Доктор вдруг понял, что некогда в прежней жизни любимый и единственный праздник уже не с ним. Раньше приходило это ожидание Нового Года, к нему готовились. Вспомнилось, как тридцать первого много лет назад с дедом вечером пошли к станции, надеясь у кого-нибудь купить елку. Подошли, а там полно милиции, дружинников, все равно поднялись на платформу, электричка подошла, почти у первого выходившего в руках увидели елочку, а дед, не говоря ни слова, сунул ему деньги, взял сокровище, и мы удалились подальше от света, никто даже не обратил внимания. К дому шли быстрым шагом, играла метель. Снежинки легко били по лицу, и от этого делалось хорошо. Потом дома с веток еще капало, а уже вешали игрушки. Накрывали стол, ждали гостей…
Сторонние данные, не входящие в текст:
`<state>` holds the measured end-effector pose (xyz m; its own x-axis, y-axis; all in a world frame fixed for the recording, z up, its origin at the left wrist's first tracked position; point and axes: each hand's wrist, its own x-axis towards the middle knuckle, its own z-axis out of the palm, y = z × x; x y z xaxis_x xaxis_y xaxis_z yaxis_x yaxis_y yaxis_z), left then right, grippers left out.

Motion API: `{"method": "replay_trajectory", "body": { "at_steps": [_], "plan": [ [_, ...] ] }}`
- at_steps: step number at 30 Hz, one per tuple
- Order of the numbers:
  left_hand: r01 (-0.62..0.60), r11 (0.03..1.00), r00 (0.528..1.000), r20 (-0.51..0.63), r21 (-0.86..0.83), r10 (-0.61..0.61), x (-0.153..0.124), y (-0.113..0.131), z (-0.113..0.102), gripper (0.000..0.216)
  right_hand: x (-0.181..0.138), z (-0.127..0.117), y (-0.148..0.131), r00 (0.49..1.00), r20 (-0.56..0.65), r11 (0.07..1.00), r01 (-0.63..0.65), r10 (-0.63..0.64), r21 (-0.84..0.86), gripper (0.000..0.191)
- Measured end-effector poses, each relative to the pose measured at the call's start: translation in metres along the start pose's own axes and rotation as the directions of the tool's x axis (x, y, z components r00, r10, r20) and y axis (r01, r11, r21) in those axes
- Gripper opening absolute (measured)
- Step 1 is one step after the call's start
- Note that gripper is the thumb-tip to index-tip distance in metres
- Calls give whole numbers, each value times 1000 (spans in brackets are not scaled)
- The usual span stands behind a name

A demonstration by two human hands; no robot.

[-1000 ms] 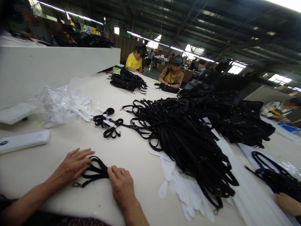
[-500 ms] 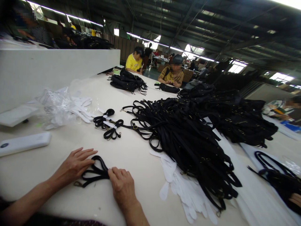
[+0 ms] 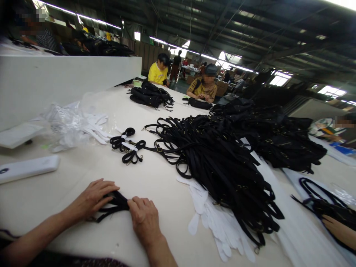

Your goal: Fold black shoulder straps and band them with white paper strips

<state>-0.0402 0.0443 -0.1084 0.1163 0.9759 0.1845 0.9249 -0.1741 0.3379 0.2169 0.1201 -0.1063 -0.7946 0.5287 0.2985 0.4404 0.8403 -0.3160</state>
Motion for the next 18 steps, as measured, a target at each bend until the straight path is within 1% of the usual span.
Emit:
{"method": "replay_trajectory", "body": {
  "at_steps": [2, 4, 6, 9, 10, 14, 18],
  "plan": [
    [27, 998, 999, 21, -56, -26, 3, -1, 0, 32, 2, 0, 0, 999, 1, 999, -33, 33, 22, 25],
    [58, 993, 997, 49, -107, -53, 5, 1, -4, 31, 4, 2, 0, 998, 4, 997, -61, 61, 37, 23],
    [77, 988, 995, 80, -133, -67, 6, 7, -9, 37, 5, 4, 0, 997, 13, 996, -78, 77, 38, 21],
    [28, 992, 991, 134, -122, -12, 6, 21, -10, 54, 5, 5, 0, 996, 22, 996, -82, 82, 39, 19],
    [17, 994, 990, 140, -112, -2, 6, 26, -8, 55, 5, 5, 0, 997, 24, 996, -80, 79, 44, 19],
    [71, 992, 989, 136, -107, -56, 5, 36, 2, 33, 5, 2, 3, 997, 29, 995, -76, 74, 68, 21],
    [81, 986, 987, 150, -145, -59, -5, 32, 13, 29, 1, 1, 7, 996, 35, 993, -79, 77, 85, 21]
  ]
}}
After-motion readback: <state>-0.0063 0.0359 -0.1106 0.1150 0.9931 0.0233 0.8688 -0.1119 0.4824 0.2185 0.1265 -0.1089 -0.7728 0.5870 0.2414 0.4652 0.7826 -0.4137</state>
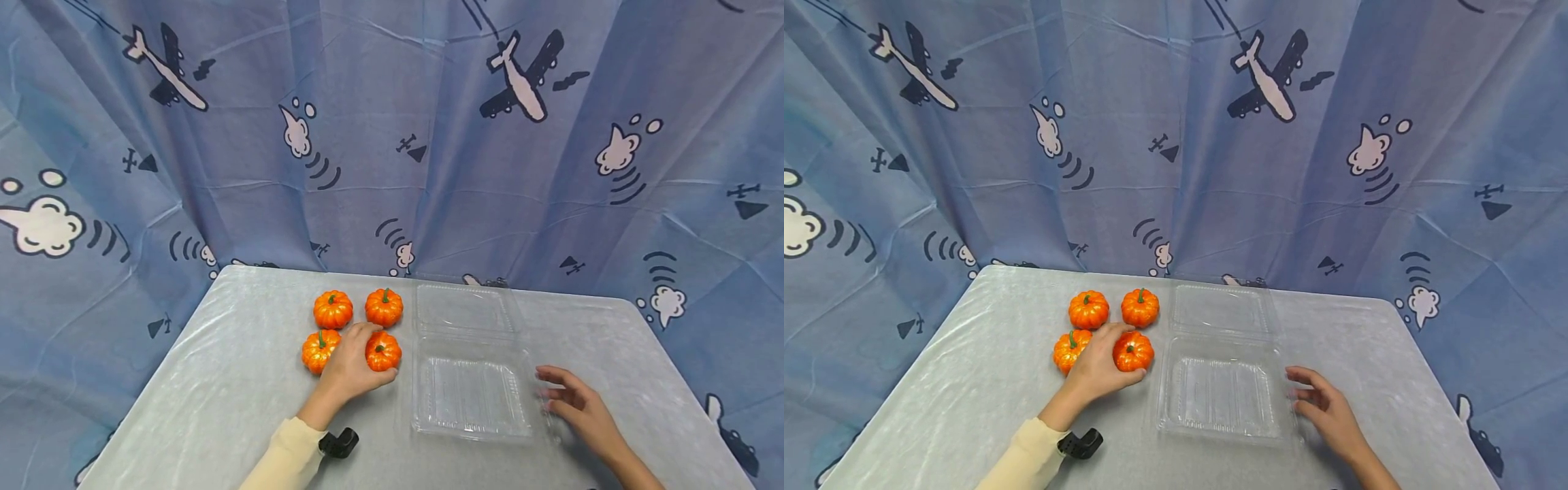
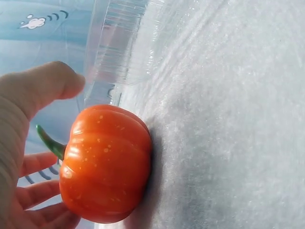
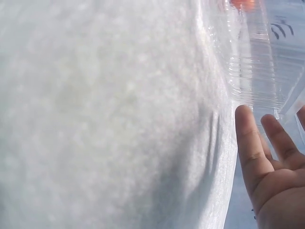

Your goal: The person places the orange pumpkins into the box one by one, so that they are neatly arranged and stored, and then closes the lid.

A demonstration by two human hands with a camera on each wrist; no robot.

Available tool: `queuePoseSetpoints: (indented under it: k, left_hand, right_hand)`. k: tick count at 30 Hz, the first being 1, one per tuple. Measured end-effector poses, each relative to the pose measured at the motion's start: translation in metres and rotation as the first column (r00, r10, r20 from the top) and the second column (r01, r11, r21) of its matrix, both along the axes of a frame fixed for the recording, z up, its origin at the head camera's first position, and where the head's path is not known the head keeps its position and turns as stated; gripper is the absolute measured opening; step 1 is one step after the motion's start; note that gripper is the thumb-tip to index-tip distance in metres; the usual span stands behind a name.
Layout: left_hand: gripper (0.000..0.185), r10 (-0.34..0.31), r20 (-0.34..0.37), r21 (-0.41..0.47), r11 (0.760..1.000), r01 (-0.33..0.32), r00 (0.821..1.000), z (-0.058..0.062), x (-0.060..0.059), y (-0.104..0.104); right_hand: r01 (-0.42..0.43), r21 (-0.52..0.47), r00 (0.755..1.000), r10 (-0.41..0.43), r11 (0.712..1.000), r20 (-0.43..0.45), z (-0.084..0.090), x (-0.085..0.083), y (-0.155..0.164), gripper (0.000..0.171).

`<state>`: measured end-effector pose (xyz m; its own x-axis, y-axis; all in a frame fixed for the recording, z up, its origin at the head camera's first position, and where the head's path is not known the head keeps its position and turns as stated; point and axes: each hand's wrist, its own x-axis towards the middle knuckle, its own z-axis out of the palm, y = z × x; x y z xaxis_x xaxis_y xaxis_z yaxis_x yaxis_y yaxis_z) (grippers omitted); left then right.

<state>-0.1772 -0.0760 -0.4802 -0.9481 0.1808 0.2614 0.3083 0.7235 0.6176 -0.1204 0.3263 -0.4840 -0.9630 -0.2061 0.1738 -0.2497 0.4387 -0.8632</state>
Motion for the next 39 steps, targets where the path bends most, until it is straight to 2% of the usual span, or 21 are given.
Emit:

Все это осталось в прошлом, а теперь — нет. Поначалу после приезда несколько лет отмечали, доставали из шкафов привезенные оттуда елки с игрушками, однажды даже накануне выпал снег в Иерусалиме, и будто бы все вернулось. Потом еще напрашивался вызов «им всем», упрекавшим нас за чужой праздник. «Bас тут кормили-поили, понаехали…». Наши остряки объясняли, что Новый Год — день обрезания мальчика Иисуса, а потому никак чужим быть не может.

А в этом году и вовсе получил повестку, так что предстояло три недели с середины декабря до начала января проторчать в Долине со своим батальоном.

Ехали по прямому шоссе, Долина спала. Машин еще в такую рань почти не встречалось. Нисим за рулем еле слышно мычал какую-то песню. Сзади все спали.

Машина свернула направо, по связи обменялись приветствиями с наблюдающими, что сидели на вышке, машина встала сбоку там, где они останавливались каждое утро. Теперь почти час предстояло здесь проторчать, пока у ворот что-то происходило. Некоторые остались в машине, остальные вышли и расположились неподалеку.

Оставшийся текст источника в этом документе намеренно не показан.